**GOAL OF THE EXERCISE:**
Everything from the line that has "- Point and" to the last line of the listing must be repeated exactly, and nothing more; omit the pictures.

**PROVIDED MATERIAL:**
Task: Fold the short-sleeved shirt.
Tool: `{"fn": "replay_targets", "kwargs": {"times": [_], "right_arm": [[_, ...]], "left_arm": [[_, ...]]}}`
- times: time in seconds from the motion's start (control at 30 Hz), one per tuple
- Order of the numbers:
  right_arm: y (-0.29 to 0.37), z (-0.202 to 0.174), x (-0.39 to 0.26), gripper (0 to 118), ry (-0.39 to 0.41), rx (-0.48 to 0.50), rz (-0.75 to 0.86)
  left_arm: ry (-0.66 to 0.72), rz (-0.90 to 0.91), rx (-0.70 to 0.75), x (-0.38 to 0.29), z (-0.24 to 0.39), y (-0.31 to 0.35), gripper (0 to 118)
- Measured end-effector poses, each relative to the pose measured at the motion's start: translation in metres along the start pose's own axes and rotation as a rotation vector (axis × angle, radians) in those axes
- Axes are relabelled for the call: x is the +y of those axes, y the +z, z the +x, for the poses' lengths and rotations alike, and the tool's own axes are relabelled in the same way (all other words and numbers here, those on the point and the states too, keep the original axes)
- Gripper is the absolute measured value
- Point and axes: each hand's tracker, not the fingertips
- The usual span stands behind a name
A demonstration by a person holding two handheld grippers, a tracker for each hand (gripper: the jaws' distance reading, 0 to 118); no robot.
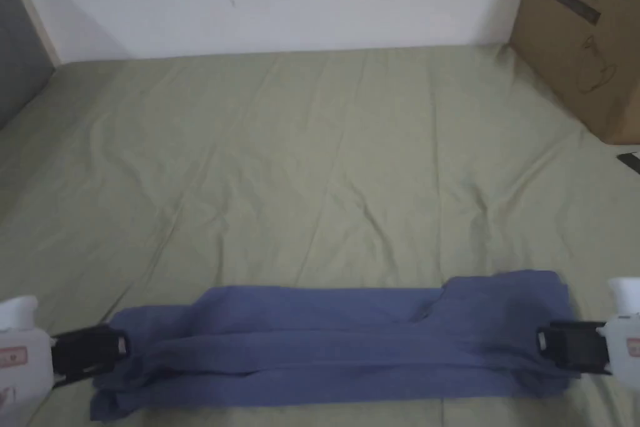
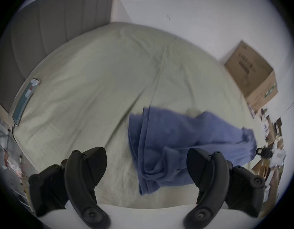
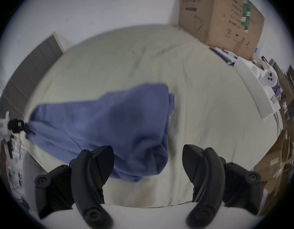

**RESPONSE TO THE TASK:**
- Point and axes: each hand's tracker, not the fingertips
- The usual span stands behind a name
A demonstration by a person holding two handheld grippers, a tracker for each hand (gripper: the jaws' distance reading, 0 to 118); no robot.

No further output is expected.